Scan the lines below for "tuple" and copy the matches.

(Records contained in a dataset)
Content starts

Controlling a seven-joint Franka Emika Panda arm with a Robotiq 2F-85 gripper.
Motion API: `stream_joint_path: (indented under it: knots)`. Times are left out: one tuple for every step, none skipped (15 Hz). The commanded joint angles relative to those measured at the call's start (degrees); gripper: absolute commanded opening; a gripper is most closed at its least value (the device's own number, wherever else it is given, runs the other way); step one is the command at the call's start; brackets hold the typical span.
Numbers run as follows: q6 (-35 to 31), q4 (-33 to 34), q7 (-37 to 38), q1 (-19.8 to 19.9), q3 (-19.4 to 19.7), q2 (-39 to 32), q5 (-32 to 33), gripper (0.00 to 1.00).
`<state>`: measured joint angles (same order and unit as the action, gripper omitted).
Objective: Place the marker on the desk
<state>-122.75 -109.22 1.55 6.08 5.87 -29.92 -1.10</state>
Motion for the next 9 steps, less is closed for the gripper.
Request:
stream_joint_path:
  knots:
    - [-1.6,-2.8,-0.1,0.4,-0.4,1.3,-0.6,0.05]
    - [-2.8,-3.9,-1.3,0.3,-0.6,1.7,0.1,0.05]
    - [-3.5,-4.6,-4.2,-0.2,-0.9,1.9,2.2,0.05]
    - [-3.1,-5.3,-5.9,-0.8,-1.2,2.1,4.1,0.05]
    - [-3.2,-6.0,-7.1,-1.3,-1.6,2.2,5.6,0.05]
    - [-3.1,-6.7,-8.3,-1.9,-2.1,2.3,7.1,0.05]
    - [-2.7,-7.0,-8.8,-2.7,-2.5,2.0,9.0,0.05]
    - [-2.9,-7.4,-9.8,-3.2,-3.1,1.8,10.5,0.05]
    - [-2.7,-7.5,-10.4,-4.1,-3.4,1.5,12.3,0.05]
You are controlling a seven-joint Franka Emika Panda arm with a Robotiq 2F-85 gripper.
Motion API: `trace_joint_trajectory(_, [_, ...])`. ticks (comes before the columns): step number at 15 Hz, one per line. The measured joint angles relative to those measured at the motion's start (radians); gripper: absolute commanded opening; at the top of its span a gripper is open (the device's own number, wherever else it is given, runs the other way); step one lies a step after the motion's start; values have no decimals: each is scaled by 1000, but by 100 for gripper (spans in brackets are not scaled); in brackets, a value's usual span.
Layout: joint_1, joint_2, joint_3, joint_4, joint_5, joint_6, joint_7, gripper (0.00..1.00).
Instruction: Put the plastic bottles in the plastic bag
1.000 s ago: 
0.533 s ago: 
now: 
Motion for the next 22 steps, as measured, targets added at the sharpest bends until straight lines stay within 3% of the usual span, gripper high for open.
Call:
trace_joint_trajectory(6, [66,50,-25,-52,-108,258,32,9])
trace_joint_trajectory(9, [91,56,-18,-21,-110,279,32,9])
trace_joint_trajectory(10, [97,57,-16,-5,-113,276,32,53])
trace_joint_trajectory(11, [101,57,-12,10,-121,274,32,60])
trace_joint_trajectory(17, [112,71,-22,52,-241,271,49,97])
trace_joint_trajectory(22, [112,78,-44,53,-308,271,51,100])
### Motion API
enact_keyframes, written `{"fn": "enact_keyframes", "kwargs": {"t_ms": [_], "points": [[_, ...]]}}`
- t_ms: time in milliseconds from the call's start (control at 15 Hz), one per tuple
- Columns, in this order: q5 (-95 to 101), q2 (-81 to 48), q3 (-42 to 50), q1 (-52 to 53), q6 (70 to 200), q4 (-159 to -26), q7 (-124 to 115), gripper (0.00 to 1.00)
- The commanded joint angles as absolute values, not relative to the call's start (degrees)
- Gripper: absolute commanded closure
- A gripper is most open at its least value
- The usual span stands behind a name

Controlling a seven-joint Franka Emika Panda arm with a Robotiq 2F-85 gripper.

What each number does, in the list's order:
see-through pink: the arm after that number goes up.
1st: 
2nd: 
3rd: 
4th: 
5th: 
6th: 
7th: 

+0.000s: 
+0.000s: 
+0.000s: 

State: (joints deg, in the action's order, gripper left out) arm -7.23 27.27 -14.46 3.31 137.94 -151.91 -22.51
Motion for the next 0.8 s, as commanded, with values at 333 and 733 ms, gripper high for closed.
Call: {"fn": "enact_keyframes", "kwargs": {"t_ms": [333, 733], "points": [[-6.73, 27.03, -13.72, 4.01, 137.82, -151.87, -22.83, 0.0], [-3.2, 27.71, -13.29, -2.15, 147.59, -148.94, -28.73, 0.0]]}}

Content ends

Written solution →
Motion API: `stream_joint_path: (indented under it: knots)`. Times are left out: one tuple for every step, none skipped (15 Hz). The commanded joint angles relative to those measured at the call's start (degrees); gripper: absolute commanded opening; a gripper is most closed at its least value (the device's own number, wherever else it is given, runs the other way); step one is the command at the call's start; brackets hold the typical span.
- t_ms: time in milliseconds from the call's start (control at 15 Hz), one per tuple

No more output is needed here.